Required action → If a line in the records below contains the word "bottle", copy it out.

Source material →
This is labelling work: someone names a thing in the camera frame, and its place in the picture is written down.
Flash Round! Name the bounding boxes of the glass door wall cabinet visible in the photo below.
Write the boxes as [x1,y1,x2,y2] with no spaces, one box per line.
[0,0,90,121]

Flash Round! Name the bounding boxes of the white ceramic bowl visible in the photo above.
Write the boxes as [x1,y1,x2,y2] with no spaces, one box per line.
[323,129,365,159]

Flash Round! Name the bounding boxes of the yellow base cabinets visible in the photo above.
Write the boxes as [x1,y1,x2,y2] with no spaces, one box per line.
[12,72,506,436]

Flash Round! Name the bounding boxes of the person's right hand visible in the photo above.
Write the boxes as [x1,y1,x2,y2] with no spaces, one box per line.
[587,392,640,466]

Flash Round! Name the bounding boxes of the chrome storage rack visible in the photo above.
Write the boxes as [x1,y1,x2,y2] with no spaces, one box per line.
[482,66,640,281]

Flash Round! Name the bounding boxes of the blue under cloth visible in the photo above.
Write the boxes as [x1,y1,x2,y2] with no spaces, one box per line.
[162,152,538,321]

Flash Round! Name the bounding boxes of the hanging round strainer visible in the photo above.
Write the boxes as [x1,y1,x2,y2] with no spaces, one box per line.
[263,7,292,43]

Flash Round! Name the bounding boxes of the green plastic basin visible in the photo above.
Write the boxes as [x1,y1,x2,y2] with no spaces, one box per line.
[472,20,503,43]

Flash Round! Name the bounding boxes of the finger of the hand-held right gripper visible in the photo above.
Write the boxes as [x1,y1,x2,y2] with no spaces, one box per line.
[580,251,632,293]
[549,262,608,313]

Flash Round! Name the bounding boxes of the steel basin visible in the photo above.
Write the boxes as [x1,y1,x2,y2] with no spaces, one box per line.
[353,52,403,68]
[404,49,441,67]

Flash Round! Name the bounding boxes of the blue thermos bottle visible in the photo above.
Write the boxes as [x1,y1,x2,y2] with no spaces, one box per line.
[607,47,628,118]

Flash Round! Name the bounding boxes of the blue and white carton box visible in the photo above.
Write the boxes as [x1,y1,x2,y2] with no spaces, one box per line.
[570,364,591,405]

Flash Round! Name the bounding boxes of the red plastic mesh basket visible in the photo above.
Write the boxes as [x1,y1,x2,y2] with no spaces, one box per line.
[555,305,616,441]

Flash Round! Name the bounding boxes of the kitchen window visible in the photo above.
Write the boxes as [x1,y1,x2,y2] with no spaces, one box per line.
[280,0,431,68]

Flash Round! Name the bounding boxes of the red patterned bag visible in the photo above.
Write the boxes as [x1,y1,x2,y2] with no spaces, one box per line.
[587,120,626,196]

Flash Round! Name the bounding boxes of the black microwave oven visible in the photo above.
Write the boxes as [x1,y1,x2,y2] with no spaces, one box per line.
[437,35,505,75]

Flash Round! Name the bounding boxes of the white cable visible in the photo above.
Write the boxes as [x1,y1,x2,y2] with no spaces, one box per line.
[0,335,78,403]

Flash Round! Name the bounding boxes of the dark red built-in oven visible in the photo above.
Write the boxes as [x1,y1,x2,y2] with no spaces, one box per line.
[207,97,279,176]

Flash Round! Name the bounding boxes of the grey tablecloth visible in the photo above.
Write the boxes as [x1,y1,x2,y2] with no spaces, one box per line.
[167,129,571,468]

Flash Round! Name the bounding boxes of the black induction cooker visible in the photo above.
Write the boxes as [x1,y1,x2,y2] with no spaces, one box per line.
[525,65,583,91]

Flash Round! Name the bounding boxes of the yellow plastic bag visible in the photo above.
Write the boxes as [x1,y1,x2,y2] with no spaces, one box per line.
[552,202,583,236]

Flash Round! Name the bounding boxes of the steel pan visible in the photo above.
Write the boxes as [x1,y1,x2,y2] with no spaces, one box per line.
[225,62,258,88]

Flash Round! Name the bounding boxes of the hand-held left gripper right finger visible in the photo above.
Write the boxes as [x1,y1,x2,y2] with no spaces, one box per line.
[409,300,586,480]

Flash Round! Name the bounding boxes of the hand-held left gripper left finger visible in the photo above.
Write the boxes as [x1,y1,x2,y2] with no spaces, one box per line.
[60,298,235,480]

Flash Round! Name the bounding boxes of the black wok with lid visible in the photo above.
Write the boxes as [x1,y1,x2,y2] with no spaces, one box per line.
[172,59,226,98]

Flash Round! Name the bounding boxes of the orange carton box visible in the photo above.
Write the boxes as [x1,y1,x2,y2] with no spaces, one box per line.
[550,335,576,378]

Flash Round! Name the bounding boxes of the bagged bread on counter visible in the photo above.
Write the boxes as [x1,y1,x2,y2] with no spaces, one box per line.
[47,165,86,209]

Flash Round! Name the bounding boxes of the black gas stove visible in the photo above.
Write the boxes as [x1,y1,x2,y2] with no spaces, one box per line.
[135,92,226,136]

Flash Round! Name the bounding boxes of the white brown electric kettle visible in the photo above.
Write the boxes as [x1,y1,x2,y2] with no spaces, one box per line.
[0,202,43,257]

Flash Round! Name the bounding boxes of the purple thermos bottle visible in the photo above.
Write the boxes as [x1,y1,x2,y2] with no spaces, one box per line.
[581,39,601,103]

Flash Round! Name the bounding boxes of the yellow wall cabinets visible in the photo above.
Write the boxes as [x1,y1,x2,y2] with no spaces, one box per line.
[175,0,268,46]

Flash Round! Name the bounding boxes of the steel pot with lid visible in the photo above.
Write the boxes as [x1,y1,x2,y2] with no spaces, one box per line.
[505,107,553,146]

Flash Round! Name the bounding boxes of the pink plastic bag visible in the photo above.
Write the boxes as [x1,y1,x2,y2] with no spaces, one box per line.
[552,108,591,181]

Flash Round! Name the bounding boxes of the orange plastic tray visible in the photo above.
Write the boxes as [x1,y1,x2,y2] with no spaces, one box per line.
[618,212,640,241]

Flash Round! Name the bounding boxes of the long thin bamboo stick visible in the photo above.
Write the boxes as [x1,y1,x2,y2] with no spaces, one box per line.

Response area →
Flash Round! Name the bounding boxes of the blue thermos bottle visible in the photo above.
Flash Round! Name the bounding boxes of the purple thermos bottle visible in the photo above.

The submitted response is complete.